PROBLEM TO WORK ON ->
Copy each line of the listing below where the word "motherboard" turns up.

AVAILABLE RECORDS ->
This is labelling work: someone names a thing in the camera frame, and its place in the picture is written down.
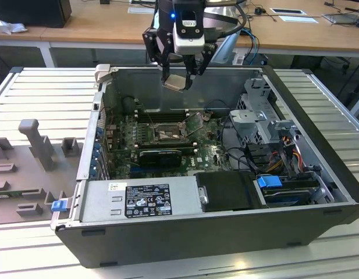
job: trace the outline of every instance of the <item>black plastic cover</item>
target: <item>black plastic cover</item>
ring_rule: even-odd
[[[258,209],[261,205],[249,171],[197,173],[197,187],[205,188],[208,204],[205,212]]]

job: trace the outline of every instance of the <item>desk surface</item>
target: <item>desk surface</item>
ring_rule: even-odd
[[[83,2],[70,0],[72,16],[64,28],[29,27],[29,32],[14,35],[0,33],[0,39],[42,40],[59,42],[112,42],[142,44],[142,32],[150,25],[152,15],[129,14],[128,3],[111,2],[100,5],[99,1]],[[262,4],[270,15],[269,8],[302,9],[308,16],[336,13],[336,9],[323,5],[324,0],[254,0]],[[359,3],[337,0],[336,5],[359,8]],[[254,7],[245,11],[253,14]],[[253,33],[265,49],[291,49],[312,51],[359,52],[359,28],[333,26],[323,17],[315,18],[318,23],[284,22],[279,17],[255,16],[251,21]],[[240,37],[237,47],[250,47],[248,37]]]
[[[30,40],[41,41],[41,35],[46,27],[27,27],[28,31],[22,33],[12,33],[11,35],[0,32],[0,40]]]

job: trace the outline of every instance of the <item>blue latch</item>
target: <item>blue latch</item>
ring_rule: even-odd
[[[53,212],[64,212],[67,211],[67,201],[55,201],[51,205],[51,211]]]
[[[282,182],[280,181],[280,178],[278,176],[261,176],[257,179],[258,185],[260,188],[263,187],[281,187],[283,186]]]

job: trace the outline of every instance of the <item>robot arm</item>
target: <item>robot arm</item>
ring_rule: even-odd
[[[143,40],[152,62],[157,62],[162,70],[164,86],[176,91],[191,87],[196,75],[202,75],[212,60],[217,41],[239,32],[246,24],[246,16],[239,4],[245,0],[227,0],[207,2],[207,0],[157,0],[155,13],[158,12],[159,27],[151,27],[143,33]],[[243,22],[237,25],[238,19],[225,15],[205,12],[206,7],[232,7],[237,9]],[[205,18],[215,22],[232,22],[233,28],[224,30],[222,26],[205,26]],[[200,62],[196,55],[202,55]],[[170,74],[170,62],[183,62],[186,77]]]

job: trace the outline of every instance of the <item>motherboard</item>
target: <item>motherboard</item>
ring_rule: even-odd
[[[127,115],[107,128],[111,179],[231,170],[211,112]]]

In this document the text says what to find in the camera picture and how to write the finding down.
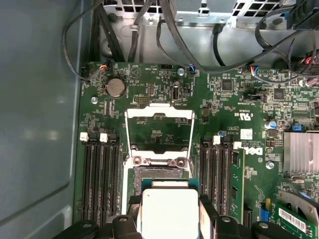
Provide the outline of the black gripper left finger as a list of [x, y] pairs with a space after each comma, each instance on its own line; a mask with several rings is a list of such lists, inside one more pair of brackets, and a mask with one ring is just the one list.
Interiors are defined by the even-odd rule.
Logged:
[[131, 196], [126, 215], [113, 217], [110, 222], [98, 226], [95, 221], [76, 222], [55, 236], [56, 239], [140, 239], [136, 221], [141, 196]]

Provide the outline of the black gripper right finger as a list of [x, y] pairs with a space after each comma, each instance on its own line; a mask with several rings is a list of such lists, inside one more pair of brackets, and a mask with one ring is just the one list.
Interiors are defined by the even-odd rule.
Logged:
[[274, 223], [255, 222], [251, 227], [234, 218], [219, 215], [206, 195], [199, 197], [199, 231], [202, 239], [296, 239]]

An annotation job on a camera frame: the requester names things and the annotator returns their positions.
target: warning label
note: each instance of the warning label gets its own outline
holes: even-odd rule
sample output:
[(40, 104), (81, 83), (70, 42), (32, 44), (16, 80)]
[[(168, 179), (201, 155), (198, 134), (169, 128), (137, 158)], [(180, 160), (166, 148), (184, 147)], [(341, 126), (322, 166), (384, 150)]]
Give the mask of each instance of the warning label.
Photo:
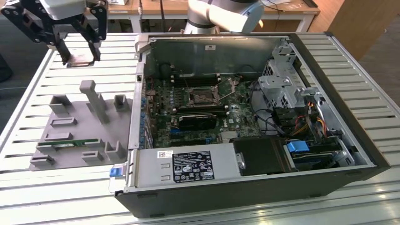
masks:
[(214, 179), (209, 151), (173, 154), (172, 165), (176, 183)]

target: blue tab
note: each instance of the blue tab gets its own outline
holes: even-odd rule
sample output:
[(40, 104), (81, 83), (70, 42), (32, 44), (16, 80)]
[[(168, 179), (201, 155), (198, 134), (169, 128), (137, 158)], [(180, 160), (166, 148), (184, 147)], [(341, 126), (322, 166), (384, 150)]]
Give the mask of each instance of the blue tab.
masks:
[(309, 151), (305, 141), (293, 141), (293, 142), (288, 143), (286, 146), (288, 146), (289, 152)]
[(121, 177), (122, 176), (122, 168), (114, 167), (109, 170), (109, 177)]

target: white cable
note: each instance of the white cable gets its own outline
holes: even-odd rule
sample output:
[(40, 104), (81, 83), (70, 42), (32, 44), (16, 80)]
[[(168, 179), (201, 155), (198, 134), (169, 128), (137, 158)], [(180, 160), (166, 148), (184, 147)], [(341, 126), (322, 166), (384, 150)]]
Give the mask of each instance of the white cable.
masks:
[(0, 88), (0, 90), (10, 90), (10, 89), (26, 89), (28, 87), (16, 87), (16, 88)]

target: slotted metal table
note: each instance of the slotted metal table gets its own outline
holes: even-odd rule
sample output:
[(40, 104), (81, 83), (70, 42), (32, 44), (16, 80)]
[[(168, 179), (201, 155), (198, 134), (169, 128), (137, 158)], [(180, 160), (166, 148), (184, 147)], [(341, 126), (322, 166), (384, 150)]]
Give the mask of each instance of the slotted metal table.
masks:
[[(324, 197), (152, 219), (134, 218), (113, 198), (110, 166), (28, 171), (53, 94), (66, 94), (70, 101), (84, 100), (80, 81), (90, 79), (105, 99), (117, 93), (133, 97), (136, 35), (108, 34), (101, 61), (93, 67), (66, 68), (54, 51), (45, 55), (0, 136), (0, 224), (400, 223), (400, 109), (334, 37), (313, 33), (298, 36), (392, 165), (388, 171)], [(65, 43), (70, 49), (86, 47), (74, 34), (68, 35)]]

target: motherboard
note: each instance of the motherboard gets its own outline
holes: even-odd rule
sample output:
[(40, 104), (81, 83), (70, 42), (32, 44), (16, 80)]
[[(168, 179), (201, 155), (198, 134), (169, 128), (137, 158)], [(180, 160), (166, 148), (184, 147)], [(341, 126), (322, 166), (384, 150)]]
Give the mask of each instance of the motherboard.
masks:
[(153, 148), (228, 143), (230, 138), (260, 135), (249, 86), (237, 75), (148, 79)]

SOLUTION TO THIS EXERCISE ->
job: trace the outline of every instance of the <item>motherboard</item>
target: <item>motherboard</item>
target: motherboard
note: each instance of the motherboard gets its own outline
Give the mask of each instance of the motherboard.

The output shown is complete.